Friday, October 8, 2010

Ready to Govern?

I occasionally read DailyKos to keep abreast of what the left is thinking and also because they occasionally have valid criticism that we should take seriously. Today, David Waldman speculates about how the GOP might behave if it came up a few seats short of taking control of the House of Representatives. He speculates that they might try to flip a few Blue Dogs to the Republican side. You can read the whole thing here. But what caught my eye was the criticism that the Republicans don't take seriously the legislative branch. There is some bombast mixed with truth in this argument.

And just to add a twist, I wonder whether House Republicans really want it. There's a good argument for why Republicans might do best politically by falling just short of enough seats to actually have to govern. There's certainly no indication from their campaign "pledge" document that they've got anything concrete in mind, anyhow, so they might do just as well to play the frustrated minority in what they'll portray as an evenly-divided country, in the hopes of making a credible bid for the White House in 2012.

After all, in truth, Republicans don't believe much in the power of the legislative branch. That, too, is evidenced by their lack of specificity in their pledge. They're pretty solidly dedicated to executive primacy, especially when they hold the executive. Recall that in the 40+ years since electing Nixon (whose executive primacy doctrine it is they still adhere to), Republicans have held the White House more than twice the amount of time as have Democrats.
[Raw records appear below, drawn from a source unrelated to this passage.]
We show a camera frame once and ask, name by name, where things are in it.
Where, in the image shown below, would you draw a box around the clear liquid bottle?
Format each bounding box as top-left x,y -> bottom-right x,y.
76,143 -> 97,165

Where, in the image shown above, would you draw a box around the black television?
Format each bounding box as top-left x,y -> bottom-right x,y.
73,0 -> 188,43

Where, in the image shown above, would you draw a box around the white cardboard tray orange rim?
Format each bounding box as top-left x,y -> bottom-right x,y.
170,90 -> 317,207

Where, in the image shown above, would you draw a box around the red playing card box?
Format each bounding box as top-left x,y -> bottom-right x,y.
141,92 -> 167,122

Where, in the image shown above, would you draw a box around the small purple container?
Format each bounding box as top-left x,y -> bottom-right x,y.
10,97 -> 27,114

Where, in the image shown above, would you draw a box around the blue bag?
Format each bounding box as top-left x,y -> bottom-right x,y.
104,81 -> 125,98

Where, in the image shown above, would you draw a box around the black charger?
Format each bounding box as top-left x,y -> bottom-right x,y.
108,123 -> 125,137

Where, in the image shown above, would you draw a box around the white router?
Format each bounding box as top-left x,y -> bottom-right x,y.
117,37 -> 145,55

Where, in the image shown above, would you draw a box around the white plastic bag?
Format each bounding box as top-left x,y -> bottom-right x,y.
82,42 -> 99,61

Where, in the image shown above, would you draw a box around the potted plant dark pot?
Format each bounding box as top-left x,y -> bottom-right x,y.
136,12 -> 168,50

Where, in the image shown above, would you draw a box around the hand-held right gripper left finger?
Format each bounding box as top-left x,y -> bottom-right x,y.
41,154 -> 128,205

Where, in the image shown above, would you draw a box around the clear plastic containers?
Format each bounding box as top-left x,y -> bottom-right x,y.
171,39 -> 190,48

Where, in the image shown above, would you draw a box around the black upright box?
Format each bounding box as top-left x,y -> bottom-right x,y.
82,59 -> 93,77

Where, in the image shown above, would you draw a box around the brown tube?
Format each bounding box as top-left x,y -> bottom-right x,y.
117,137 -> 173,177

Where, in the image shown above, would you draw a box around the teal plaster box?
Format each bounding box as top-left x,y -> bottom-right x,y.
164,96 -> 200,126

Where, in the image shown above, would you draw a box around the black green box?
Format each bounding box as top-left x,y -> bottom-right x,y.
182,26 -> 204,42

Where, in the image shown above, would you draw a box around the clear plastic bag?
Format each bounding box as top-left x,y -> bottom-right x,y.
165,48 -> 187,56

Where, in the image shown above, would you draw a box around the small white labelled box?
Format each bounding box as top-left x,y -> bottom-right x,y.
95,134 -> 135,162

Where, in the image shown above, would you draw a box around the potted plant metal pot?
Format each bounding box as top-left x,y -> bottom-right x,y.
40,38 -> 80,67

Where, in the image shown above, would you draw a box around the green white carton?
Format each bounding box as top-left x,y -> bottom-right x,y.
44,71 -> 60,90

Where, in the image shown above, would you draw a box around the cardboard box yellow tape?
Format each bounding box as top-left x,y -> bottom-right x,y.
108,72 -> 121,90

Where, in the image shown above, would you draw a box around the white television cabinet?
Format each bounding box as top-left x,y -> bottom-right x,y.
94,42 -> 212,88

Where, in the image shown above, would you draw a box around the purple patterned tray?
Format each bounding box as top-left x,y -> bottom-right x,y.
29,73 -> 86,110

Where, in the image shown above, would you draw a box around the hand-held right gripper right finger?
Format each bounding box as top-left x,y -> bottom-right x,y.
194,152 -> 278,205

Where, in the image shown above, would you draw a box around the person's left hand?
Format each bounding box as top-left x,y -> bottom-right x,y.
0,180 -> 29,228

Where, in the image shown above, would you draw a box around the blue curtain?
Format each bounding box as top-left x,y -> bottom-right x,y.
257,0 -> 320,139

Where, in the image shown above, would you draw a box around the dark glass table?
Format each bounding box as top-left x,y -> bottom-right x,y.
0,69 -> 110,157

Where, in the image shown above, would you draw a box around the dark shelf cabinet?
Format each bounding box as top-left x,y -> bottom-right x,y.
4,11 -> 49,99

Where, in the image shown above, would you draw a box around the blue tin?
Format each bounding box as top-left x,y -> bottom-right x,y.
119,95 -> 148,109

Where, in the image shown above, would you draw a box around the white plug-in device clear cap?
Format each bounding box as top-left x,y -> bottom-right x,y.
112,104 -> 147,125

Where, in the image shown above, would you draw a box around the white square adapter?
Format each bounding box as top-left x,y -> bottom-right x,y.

Even when they don't hold the White House, they still believe in a kind of executive primacy, which is why it's so very important to them to spend their energy as legislators not legislating, but working to undermine the legitimacy of any Democratic executive. It's more important that people have doubts about Bill Clinton's finances or personal life, or Barack Obama's birth or religion, than that they actually promulgate policy ideas. No matter who wins the White House, most Republican legislators put all their focus on the executive branch: rubber stamping it as a Politburo when the President is a Republican, and opposing and undermining it when the President is a Democrat. Even when the President is a Democrat who proposes adopting what were once Republican ideas.

I don't agree with everything written above, but a few things stand out. First, Republicans have in fact advanced theories of Presidential power that have not been faithful to the constitution. Perhaps facing a Democrat president, should they retake the legislative branch, they will find a new found conviction in asserting the prerogatives of the House and Senate. Some of Bush's extra-legal actions handed Barack Obama precedent to continue to expand Presidential power. (By extra-legal I mean acts that were not illegal per se, but which the President had not been granted specific power by law; the first attempt at military tribunals for example.)

Further, the Republicans need to think seriously about how they set the agenda, even though the President has some built in advantages. Control of the budget is the most obvious way to reshape a smaller federal government. Republicans learned the wrong lesson from 1995, when their showdown with Clinton resulted in cratering poll numbers. Clinton was able to tag the Congress with the blame for the shut down, when he was the one vetoing the spending bills. There are a number of ways to avoid that outcome if one plans ahead. Appropriations can be passed in a manner to address this, or one could just pass continuing resolutions at reduced funding levels to keep essential services alive. Finally, one could start educating the public ahead of time about the issue. Times have changed, the people are more informed, there are more channels to educate the public on the need to reduce spending and they are ready to listen. The first place to start would be with earmarks.

If the Republicans are serious about being the party of small government, then part of that promise has to be seriously examining the executive branch and reigning in its power.